Life Impulse and Death Impulse

viriditas - yvonne luciaTo receive this love note from your online Abbess direct to your in-box, click here:

“And how would God be known as the Eternal One if brilliance did not emerge from God?  For there is no creature without some kind of radiance–whether it be greenness, seeds, buds, or another kind of beauty.”

—St. Hildegard of Bingen

Dearest wondrous monk and artist souls,

Thank you for all the beautiful replies I received from last week's love note about following the thread to Mary and the gift of pears.  Many of you had similar stories to share connecting the Black Madonna and the call to fruitfulness.  One monk and artist friend, Yvonne Lucia, sent me a painting she had done recently of Hildegard's principle of viriditas, which is the greening life force energy which sustains all creation in vibrancy, and she had depicted it with pears (see her beautiful art above). I smiled to receive this both because of the abundance of pears, and because one thing I did not share in last week's story was that when I went to Germany in October to visit St.
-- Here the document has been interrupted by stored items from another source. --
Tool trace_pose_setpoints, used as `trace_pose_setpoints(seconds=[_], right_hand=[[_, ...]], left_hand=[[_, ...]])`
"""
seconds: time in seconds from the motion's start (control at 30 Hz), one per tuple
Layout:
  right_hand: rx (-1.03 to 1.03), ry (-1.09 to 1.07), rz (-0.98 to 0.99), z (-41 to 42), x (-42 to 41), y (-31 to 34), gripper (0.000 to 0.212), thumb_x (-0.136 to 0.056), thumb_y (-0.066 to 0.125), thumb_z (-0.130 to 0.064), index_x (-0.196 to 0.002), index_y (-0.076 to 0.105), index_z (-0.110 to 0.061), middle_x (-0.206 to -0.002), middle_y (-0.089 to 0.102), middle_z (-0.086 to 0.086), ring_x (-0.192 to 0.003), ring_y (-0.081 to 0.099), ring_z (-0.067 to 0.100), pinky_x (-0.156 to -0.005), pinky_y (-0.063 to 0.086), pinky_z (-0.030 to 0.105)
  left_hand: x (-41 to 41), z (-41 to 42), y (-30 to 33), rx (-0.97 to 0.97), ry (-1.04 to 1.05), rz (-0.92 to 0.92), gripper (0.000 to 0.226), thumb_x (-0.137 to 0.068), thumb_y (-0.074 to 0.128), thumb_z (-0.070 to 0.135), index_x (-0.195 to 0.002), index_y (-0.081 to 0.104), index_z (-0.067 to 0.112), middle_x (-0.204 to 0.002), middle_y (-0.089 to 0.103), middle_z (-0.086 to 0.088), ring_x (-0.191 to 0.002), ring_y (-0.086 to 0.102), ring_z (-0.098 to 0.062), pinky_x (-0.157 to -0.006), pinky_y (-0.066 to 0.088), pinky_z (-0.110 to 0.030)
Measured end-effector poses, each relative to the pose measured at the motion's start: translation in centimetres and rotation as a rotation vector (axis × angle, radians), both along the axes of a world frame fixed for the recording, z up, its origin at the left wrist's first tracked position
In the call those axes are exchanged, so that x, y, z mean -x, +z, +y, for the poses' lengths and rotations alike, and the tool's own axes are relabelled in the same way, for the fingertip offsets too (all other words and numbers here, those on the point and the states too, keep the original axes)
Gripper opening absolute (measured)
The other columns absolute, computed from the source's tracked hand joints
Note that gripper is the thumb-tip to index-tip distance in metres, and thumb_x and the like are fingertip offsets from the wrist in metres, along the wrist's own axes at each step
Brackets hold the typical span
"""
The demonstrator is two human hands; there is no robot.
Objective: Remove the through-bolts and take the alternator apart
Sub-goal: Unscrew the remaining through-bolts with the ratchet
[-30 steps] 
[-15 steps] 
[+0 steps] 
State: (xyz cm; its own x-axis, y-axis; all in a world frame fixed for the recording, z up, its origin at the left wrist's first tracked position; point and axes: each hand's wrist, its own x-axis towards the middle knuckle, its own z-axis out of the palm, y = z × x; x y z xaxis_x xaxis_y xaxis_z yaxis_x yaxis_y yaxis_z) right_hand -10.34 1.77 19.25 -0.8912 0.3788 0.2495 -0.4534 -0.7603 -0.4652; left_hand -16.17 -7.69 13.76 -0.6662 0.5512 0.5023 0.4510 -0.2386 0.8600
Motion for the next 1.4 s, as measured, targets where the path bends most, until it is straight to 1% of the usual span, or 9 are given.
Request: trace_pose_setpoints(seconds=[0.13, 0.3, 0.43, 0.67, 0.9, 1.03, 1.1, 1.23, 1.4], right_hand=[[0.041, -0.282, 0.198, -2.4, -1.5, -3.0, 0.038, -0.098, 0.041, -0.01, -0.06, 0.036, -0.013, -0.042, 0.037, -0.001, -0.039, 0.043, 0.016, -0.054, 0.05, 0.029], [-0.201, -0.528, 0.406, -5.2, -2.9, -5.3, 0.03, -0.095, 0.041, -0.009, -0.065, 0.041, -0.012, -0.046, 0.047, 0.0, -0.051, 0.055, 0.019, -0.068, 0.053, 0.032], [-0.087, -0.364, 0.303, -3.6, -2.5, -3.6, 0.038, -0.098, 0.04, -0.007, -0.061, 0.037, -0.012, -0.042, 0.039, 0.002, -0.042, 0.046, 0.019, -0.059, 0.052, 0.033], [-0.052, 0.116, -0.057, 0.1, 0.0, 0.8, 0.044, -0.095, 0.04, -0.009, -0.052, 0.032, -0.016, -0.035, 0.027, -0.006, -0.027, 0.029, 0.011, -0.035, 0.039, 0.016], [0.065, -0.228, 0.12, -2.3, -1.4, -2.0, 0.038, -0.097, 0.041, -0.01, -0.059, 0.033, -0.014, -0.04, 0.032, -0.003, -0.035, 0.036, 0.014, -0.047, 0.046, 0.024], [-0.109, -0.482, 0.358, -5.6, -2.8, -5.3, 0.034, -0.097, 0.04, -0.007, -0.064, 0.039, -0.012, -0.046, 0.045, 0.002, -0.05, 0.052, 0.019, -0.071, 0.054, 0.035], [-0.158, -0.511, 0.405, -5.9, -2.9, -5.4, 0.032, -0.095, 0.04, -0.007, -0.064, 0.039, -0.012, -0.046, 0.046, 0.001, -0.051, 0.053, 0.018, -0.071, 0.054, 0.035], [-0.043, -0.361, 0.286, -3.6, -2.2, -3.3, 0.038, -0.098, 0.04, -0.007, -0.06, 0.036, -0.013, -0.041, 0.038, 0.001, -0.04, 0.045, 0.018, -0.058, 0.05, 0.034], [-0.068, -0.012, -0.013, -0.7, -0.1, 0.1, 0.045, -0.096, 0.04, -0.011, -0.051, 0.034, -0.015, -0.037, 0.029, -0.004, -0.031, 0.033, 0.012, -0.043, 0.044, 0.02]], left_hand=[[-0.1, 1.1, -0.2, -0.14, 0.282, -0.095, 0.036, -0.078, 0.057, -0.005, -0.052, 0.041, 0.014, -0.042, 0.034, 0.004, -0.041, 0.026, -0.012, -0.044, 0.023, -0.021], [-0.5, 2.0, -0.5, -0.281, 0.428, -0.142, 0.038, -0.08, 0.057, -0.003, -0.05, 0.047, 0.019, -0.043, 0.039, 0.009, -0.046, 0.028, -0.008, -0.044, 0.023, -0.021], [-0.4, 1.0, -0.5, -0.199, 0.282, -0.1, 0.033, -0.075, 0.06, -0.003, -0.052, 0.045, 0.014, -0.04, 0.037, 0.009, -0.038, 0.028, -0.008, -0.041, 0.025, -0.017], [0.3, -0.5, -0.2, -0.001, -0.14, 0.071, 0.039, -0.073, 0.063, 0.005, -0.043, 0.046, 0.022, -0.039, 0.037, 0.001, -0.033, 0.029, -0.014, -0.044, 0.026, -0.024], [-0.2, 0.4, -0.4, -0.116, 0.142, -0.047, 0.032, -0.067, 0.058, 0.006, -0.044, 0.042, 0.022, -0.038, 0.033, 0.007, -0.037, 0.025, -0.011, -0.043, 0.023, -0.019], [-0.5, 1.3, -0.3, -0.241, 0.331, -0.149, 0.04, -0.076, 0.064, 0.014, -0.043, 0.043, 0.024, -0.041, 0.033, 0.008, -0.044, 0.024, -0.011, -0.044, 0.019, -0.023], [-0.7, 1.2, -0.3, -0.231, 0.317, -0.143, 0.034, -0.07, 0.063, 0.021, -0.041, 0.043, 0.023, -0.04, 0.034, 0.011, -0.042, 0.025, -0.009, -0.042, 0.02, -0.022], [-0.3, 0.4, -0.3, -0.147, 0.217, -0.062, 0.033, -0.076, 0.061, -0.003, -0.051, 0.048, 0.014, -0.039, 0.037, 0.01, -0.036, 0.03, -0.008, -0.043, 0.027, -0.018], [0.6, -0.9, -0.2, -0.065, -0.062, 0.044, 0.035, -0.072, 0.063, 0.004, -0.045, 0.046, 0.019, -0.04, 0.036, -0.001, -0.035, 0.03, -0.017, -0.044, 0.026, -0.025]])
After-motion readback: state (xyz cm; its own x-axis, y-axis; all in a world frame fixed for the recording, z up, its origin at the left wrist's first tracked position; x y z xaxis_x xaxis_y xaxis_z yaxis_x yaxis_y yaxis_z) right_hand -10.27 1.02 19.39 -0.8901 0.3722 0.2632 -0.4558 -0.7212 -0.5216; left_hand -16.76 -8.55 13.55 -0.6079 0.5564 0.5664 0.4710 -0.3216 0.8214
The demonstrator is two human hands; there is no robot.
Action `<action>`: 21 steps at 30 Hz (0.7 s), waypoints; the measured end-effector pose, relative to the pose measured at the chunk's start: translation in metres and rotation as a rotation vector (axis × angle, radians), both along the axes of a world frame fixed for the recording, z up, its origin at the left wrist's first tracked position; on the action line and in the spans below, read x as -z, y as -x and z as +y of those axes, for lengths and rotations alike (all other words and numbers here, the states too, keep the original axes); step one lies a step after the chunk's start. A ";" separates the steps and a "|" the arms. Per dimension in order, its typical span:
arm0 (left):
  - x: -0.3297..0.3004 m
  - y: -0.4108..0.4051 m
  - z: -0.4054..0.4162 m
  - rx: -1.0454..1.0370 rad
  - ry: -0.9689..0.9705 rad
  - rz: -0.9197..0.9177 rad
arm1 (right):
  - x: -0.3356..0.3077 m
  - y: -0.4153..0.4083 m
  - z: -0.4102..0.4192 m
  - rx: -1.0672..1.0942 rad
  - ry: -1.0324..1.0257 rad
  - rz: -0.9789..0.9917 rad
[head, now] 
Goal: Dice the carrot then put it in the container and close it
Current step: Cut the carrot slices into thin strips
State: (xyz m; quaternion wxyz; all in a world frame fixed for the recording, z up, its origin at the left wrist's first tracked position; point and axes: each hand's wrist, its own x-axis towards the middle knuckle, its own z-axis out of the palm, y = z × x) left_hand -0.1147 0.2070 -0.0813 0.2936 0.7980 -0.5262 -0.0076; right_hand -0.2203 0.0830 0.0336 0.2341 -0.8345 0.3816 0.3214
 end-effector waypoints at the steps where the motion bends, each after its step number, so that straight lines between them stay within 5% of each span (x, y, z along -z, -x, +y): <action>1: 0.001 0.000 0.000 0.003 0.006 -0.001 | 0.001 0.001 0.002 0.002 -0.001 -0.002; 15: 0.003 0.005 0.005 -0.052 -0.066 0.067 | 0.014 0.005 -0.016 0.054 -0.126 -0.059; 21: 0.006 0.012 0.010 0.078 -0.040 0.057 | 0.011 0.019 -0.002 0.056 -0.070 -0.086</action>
Hildegard's land, the thing that struck me so deeply was the lushness of the landscape and how it spoke to Hildegard of this power of fruitfulness at work in the world.  I hadn't yet made the explicit connection in my mind, but those pears appearing to me have been fundamentally about viriditas.

For Advent, my husband and I have taken on a practice of daily lectio divina together in the mornings.  Only three days in and I am savoring this space of heart connection together to begin the day.  Yesterday we prayed with the first reading, from Isaiah 2:1-5 which contains the passage about turning swords into plowshares and spears into pruning hooks.  My mind almost skipped over these images because I have heard them so often, looking for something more mysterious in the passage.  But as I continued praying my heart kept going back.  What I heard in the silence of that time was a call to remember that we each have within us a life impulse and a death impulse.  With each choice we make in the day we can move toward the things which bring us life and juiciness, or we can move toward that which drains us of life and brings us to dryness.  And the death impulse can be transformed.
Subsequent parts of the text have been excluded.